Central Committee of the Liberated Jews
- Abbreviation: ZK
- Formation: July 1, 1945; 81 years ago
- Founder: Dr. Zalman Grinberg, Rabbi Abraham Klausner
- Dissolved: December 17, 1950; 75 years ago
- Type: Non-profit organization
- Legal status: Defunct
- Purpose: Representation and advocacy for Jewish displaced persons
- Headquarters: Deutsches Museum, Munich
- Chairman: Zalman Grinberg (1945-1946), David Treger (1946), Abraham Treger (1946-1948)

= Central Committee of the Liberated Jews =

Organization representing Jewish displaced persons in post-WWII American Zone, Germany

The Central Committee of the Liberated Jews (Zentralkomitee der befreiten Juden, ZK; צענטראל קאמיטעט פון די באפרייטע יידן) was an organization which represented Jewish displaced persons in the American Zone of the post-World War II Germany, during 1945–1950.

The organization was founded on July 1, 1945, through the efforts of Dr. Zalman Grinberg, former director of the Kovno Ghetto hospital; rabbi Abraham Klausner, a chaplain of the US Army; and others. On September 7, 1946, the committee was recognized as "the legal and democratic representation of the liberated Jews in the American zone" by the American military government in Germany.

The first chairman was Zalman Gringberg, succeeded by David Treger (in 1946) after Grinberg's emigration to Palestine and then by Abraham Treger. Abraham Treger served as the committee's chairman between 1946 and 1948 and then emigrated with his wife Ida to Haifa, Israel.

==History==

In the American sector, the Jewish community across many Displaced Persons camps organized itself rapidly for purposes of representation and advocacy.

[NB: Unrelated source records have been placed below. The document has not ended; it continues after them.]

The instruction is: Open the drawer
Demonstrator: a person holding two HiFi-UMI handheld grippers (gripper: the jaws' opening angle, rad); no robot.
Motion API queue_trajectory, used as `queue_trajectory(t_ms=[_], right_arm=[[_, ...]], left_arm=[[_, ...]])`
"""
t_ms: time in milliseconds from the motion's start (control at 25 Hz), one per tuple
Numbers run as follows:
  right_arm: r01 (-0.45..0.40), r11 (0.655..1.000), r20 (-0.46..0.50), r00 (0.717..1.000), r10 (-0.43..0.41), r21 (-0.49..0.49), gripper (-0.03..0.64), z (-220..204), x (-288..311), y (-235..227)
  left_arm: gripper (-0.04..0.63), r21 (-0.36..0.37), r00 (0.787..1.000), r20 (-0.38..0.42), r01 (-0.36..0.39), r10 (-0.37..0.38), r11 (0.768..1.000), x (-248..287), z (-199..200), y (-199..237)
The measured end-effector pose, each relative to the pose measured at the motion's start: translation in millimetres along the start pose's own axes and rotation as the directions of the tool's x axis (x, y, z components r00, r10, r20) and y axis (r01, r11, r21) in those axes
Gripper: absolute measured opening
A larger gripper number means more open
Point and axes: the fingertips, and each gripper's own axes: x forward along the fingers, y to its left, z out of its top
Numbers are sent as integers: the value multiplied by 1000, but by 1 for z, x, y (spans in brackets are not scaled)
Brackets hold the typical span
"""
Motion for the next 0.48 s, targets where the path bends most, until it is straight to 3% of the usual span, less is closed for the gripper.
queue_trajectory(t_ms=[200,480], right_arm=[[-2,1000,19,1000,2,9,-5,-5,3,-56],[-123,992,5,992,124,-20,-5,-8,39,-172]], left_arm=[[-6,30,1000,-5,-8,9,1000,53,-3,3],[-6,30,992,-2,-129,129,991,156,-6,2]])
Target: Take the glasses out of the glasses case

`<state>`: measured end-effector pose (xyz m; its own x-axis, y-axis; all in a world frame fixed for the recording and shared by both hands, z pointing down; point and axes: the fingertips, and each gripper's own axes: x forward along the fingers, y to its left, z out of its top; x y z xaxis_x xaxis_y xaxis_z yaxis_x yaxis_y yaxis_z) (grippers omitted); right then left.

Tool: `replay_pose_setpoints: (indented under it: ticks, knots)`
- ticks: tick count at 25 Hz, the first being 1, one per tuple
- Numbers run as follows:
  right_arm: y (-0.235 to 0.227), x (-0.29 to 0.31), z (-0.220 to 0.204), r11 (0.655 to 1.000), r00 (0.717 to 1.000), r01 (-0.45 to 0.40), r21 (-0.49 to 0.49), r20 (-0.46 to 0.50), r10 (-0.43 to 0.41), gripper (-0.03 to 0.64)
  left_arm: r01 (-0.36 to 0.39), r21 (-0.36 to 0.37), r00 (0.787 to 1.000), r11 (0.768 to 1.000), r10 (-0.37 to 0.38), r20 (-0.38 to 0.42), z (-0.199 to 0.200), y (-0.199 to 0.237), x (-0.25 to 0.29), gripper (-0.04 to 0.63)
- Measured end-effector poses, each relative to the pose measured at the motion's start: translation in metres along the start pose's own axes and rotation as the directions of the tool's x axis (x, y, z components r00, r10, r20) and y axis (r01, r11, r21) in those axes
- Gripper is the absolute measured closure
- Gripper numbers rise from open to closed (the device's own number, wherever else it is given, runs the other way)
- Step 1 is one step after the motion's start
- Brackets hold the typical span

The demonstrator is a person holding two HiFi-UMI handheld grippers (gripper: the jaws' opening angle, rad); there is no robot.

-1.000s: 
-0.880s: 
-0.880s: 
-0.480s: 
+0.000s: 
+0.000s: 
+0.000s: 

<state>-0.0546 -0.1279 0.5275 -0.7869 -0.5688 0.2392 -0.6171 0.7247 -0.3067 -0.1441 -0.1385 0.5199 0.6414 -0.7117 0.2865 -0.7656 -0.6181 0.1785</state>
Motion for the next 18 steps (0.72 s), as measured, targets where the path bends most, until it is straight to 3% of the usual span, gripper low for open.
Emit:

Working committees were established in each DP camp, and on July 1, 1945, the committees met for a founding session of a federation for Jewish DP camp committees in Feldafing. The organization for this meeting was facilitated by US Army Chaplain Abraham Klaunser, as movements between the DP camps were not always possible, as the US armed forces were controlling the movement of survivors. The session also included representatives of the Jewish Brigade and the Allied military administration. It resulted in the formation of a provisional council and an executive committee chaired by Zalman Grinberg.

The Central Committee declared its dissolution on December 17, 1950, at its headquarters, the Deutsches Museum in Munich. Of the original group that founded the committee, only rabbi Samuel Snieg remained for the dissolution. All the others had already emigrated, most of them to Israel. Rabbi Snieg had remained to complete the first full edition of the Talmud published in Europe after the Holocaust, the so-called Survivors' Talmud.